Drug shortages have been a problem for doctors and their patients since long before the fire at the Sandoz Canada plant in Boucherville, Que., temporarily halted production. The blaze followed a letter sent to Sandoz from the U.S. Food and Drug Administration raising concerns about the level of sanitation at the factory, which affected only drugs exported to the U.S.

A report written one year ago by the Canadian Agency for Drugs and Technologies, an agency funded by the provinces and federal government to provide advice about health matters, said issues with the supplies of medications are not uncommon and are expected to increase in both frequency and duration.

It is difficult to assess the extent of the problem, says the report, because manufacturers are not required to report disruptions in the drug supply to Health Canada and because there is no single accountable Canadian organization that provides system-wide drug distribution oversight. Ms. Davies’s motion, presumably, would go some way to addressing that problem.

But Leona Aglukkaq, the federal Health Minister, said that, since neither the fire at the Sandoz plant nor the letter from the FDA could have been predicted, requiring the company to alert its customers of future shortages would have done little to avert the current situation.

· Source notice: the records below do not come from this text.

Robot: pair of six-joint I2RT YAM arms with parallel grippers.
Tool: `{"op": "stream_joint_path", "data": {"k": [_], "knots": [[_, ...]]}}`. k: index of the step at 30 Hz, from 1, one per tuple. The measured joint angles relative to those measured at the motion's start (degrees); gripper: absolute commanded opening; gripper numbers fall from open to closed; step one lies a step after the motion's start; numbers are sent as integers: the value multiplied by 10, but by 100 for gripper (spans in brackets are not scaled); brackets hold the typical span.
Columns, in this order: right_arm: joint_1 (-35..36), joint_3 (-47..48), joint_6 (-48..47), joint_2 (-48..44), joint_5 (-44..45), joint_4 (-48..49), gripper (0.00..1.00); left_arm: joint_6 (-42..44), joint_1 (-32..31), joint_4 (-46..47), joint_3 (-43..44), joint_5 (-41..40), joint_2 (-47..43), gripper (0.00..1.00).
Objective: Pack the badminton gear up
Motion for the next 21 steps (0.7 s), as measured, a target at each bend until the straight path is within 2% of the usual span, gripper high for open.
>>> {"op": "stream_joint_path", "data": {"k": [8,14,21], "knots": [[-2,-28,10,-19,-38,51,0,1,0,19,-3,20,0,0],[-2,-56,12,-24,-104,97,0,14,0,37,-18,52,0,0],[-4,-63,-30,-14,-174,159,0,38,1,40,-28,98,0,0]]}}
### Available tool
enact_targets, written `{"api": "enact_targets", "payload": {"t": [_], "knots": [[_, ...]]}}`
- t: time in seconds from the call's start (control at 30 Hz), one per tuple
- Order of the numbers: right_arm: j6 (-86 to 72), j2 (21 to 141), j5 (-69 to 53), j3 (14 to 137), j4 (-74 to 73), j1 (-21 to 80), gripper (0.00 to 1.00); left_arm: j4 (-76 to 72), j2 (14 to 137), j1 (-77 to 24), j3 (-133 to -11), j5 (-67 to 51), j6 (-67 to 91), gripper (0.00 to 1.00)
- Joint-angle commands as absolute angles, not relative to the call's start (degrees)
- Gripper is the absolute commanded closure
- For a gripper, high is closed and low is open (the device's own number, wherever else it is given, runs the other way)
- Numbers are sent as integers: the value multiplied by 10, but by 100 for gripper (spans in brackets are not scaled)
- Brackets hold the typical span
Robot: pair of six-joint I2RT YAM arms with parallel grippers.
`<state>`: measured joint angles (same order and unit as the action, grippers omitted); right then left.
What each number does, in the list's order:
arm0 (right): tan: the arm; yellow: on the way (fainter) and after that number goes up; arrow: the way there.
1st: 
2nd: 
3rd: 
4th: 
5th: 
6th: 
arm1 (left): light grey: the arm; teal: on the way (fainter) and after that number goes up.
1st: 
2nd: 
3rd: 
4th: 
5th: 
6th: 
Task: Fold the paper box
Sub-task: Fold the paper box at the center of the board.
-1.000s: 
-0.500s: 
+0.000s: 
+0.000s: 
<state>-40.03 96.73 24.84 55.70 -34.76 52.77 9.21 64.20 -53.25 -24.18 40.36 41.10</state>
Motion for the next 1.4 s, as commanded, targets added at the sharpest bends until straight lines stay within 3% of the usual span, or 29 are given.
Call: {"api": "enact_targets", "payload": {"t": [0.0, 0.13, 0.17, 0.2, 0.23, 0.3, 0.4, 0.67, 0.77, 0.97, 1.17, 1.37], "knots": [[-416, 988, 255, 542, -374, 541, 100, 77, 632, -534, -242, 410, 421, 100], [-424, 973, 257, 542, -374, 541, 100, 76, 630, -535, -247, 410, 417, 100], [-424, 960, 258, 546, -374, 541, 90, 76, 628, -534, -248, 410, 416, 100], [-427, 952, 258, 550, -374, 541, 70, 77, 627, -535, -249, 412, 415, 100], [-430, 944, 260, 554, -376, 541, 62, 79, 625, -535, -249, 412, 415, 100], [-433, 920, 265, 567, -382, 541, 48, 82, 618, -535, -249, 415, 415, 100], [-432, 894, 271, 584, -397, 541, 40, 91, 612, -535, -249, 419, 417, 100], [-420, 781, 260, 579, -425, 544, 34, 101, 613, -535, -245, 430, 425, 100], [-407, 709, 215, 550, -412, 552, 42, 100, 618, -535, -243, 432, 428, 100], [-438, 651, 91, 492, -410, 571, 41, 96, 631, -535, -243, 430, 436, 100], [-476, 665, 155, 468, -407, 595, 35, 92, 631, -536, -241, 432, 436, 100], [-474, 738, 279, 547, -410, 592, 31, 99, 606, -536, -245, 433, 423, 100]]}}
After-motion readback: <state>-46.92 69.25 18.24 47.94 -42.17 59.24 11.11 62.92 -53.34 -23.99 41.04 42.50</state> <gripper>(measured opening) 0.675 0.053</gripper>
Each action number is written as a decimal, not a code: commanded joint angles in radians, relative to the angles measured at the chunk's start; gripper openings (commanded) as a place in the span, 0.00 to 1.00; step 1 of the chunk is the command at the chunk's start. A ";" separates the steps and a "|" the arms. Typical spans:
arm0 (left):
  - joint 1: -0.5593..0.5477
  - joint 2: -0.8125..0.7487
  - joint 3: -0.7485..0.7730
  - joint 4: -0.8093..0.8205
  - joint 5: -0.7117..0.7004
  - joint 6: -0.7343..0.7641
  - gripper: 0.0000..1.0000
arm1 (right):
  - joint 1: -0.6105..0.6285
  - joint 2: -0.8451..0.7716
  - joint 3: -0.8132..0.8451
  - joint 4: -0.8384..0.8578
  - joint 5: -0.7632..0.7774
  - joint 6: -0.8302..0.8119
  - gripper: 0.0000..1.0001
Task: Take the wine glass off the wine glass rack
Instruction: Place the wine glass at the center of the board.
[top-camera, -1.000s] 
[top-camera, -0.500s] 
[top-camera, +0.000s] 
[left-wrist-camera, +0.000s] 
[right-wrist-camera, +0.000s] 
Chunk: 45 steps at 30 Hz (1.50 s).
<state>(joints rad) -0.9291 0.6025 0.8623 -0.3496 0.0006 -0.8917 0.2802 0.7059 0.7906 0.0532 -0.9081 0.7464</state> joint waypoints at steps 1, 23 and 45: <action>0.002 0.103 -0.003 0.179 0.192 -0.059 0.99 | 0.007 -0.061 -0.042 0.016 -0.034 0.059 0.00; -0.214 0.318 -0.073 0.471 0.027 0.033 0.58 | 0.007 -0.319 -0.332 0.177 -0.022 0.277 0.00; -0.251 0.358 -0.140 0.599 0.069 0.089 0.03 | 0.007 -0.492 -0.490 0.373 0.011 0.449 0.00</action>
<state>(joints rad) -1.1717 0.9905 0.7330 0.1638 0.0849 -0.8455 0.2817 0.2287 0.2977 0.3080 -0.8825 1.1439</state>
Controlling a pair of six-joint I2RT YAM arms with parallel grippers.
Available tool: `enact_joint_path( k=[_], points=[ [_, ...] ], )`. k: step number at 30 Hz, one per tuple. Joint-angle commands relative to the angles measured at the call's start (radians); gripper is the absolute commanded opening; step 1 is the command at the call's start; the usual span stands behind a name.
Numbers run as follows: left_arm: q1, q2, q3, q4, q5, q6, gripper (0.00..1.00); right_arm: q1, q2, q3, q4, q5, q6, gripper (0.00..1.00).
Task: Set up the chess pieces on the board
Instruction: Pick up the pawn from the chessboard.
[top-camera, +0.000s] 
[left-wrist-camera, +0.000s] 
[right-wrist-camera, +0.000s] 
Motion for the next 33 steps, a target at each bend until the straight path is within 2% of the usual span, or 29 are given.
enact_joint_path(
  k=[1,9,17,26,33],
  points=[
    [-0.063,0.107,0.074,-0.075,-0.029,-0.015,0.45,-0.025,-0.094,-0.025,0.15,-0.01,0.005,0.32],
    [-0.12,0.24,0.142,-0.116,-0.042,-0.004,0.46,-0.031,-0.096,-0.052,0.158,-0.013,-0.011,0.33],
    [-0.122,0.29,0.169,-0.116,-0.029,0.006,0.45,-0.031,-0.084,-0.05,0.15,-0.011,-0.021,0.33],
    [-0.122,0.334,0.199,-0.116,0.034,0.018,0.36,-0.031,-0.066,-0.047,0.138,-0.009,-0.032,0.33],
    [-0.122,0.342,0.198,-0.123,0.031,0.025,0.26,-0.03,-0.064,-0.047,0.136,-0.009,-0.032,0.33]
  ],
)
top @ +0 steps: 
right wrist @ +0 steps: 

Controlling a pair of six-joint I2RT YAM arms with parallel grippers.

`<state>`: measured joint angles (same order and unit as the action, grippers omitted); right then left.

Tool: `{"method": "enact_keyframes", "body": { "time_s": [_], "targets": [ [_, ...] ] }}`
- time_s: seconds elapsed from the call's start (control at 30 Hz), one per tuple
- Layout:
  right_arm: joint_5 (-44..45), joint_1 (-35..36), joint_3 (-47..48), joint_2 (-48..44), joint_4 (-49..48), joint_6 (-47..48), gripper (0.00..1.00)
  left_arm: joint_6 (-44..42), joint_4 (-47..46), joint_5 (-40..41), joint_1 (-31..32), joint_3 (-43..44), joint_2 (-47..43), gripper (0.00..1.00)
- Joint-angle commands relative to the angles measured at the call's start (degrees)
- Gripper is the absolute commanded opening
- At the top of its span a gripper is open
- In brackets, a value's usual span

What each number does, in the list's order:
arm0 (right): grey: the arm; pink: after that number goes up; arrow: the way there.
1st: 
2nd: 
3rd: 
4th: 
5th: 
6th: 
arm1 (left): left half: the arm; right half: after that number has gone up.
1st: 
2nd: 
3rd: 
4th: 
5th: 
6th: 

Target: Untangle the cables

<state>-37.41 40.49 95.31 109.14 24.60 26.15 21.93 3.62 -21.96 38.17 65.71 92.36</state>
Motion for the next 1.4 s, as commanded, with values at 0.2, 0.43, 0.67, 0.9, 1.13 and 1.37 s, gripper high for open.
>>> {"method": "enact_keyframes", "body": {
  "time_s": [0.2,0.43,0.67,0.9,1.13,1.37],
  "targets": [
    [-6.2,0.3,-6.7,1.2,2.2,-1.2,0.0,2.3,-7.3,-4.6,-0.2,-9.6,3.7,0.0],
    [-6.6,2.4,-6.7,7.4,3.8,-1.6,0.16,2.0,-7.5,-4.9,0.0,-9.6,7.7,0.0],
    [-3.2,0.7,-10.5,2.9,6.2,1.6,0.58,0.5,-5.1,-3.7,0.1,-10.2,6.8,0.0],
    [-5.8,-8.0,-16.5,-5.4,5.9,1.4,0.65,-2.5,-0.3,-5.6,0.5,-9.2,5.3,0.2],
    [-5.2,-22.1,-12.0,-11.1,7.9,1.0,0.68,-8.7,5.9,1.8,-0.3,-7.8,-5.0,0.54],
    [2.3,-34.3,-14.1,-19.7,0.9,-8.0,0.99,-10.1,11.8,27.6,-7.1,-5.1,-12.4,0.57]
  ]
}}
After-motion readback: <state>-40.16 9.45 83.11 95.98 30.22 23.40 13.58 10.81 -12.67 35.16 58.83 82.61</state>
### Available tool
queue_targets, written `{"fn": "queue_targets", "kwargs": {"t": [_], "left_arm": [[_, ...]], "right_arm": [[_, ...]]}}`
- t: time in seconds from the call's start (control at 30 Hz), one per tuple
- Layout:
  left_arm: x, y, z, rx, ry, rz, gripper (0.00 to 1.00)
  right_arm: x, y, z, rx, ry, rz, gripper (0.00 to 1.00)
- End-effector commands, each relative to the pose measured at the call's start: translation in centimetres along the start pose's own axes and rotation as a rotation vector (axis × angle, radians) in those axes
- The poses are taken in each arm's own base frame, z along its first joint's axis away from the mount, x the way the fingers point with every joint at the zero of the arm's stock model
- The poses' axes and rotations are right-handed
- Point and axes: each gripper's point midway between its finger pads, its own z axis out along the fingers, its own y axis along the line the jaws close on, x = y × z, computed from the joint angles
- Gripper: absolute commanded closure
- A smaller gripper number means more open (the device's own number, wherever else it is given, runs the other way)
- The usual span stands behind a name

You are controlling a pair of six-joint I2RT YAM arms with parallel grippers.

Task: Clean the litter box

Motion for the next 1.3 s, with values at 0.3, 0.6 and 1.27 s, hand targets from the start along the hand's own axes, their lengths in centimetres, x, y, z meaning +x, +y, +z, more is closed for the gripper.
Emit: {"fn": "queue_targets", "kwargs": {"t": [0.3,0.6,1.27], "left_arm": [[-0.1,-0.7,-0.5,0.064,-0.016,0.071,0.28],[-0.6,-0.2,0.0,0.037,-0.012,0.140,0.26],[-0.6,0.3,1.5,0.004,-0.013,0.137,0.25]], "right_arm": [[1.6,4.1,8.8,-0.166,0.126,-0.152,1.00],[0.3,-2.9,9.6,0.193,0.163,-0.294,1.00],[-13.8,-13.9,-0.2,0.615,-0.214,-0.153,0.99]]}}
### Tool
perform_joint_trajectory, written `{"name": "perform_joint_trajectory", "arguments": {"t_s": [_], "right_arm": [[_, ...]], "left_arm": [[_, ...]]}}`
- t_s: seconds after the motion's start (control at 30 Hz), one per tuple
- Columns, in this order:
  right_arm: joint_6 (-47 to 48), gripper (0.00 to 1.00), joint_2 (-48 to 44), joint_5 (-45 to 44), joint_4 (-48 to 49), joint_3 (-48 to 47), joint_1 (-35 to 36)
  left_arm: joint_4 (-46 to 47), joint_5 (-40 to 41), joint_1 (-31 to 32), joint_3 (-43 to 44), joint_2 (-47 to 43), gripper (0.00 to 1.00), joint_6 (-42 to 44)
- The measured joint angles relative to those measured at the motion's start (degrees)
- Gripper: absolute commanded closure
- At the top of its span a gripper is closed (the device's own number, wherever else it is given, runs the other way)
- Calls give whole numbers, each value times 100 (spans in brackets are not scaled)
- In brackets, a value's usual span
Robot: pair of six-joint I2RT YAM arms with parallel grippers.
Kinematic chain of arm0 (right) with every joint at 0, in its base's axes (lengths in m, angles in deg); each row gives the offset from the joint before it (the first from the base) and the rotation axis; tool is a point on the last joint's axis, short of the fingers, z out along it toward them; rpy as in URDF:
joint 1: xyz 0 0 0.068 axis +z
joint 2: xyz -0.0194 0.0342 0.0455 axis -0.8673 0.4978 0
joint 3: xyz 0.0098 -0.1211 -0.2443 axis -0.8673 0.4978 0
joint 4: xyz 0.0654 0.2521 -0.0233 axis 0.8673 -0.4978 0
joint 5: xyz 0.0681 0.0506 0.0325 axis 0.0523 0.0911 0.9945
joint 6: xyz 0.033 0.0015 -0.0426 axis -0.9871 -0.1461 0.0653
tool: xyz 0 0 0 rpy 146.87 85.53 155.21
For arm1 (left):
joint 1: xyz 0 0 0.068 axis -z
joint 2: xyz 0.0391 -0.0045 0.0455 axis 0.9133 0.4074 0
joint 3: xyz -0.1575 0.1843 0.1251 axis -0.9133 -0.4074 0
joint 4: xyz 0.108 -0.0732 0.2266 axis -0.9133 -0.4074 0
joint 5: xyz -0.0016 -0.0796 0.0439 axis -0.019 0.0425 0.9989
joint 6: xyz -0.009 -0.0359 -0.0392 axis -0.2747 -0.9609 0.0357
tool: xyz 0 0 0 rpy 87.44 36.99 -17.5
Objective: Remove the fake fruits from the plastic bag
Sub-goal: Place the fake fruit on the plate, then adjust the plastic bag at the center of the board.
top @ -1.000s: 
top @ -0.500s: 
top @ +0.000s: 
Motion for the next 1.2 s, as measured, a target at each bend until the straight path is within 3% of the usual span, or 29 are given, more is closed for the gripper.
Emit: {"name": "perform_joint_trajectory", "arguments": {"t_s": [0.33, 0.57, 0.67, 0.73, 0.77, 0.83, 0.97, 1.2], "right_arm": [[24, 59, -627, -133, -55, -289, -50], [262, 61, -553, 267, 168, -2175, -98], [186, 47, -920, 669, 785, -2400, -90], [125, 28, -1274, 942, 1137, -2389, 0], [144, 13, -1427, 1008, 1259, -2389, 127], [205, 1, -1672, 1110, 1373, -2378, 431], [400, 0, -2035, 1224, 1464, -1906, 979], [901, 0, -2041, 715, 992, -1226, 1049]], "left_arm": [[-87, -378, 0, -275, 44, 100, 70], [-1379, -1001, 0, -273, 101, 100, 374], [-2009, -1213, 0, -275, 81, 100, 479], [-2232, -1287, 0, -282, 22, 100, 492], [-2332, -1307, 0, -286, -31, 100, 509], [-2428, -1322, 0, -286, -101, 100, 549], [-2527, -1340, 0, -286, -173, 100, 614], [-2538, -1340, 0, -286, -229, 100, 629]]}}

Ms. Aglukkaq is insistent that the drug supply is the responsibility of the provinces and territories, which “know the needs of the Canadians they serve, they know what drugs are consumed and in what quantities, they know what to order when entering into contracts with the pharmaceutical industry.”

John Haggie, president of the Canadian Medical Association, said there is no doubt that a cross-Canada, and perhaps even an international, strategy is required. “It’s not just Canada that’s affected. This is headline news in Australia, it’s making the headlines in various of the U.S. states,” Dr. Haggie said in a telephone interview on Wednesday.

In Canada, he said, “we’ve been running with shortages of a random and unpredictable nature for quite some time now in the community, but this [current shortage]actually hits at the heart of the acute-care sector in a very significant way.”